Aim of the task: Whenever the word "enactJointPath" appears in a line of the data below, copy that line.

Data extract:

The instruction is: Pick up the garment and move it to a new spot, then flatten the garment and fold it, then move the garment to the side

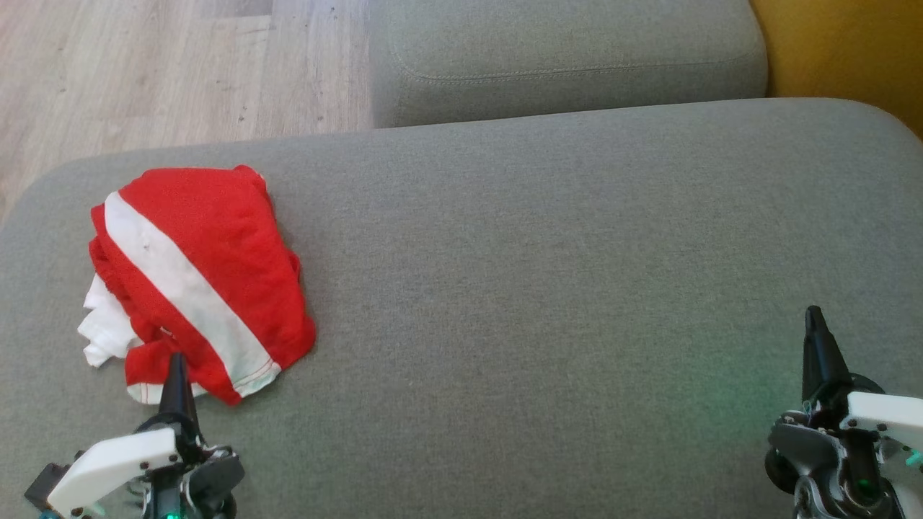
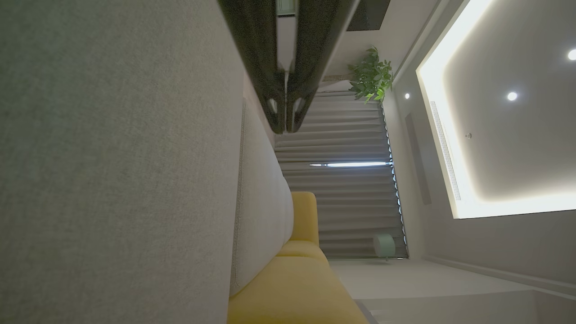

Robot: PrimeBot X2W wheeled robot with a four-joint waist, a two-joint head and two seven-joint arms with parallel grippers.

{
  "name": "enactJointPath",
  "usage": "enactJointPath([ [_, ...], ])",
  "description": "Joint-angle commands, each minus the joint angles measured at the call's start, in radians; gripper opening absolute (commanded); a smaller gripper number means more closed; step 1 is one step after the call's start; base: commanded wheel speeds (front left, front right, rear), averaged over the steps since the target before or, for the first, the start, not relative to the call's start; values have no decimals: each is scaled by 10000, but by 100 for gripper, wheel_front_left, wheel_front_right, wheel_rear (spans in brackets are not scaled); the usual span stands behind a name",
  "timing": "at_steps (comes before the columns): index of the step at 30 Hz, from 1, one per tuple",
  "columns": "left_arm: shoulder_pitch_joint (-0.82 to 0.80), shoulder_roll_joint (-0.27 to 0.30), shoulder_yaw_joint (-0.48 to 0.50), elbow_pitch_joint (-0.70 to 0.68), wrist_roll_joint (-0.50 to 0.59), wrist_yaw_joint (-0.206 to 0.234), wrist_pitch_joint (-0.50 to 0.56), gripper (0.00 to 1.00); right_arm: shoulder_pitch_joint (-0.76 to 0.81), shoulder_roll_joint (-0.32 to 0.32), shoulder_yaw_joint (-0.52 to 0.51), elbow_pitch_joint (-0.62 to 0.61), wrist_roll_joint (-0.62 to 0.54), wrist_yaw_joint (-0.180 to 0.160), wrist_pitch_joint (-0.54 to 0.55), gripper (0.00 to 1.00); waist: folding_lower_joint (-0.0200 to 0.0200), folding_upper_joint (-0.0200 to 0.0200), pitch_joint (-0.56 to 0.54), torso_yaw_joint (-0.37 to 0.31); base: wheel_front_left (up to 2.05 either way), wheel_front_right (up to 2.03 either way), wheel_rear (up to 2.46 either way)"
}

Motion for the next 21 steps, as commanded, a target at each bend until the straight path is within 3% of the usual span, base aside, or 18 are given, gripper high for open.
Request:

Output of the task:
  "name": "enactJointPath",
  "usage": "enactJointPath([ [_, ...], ])",

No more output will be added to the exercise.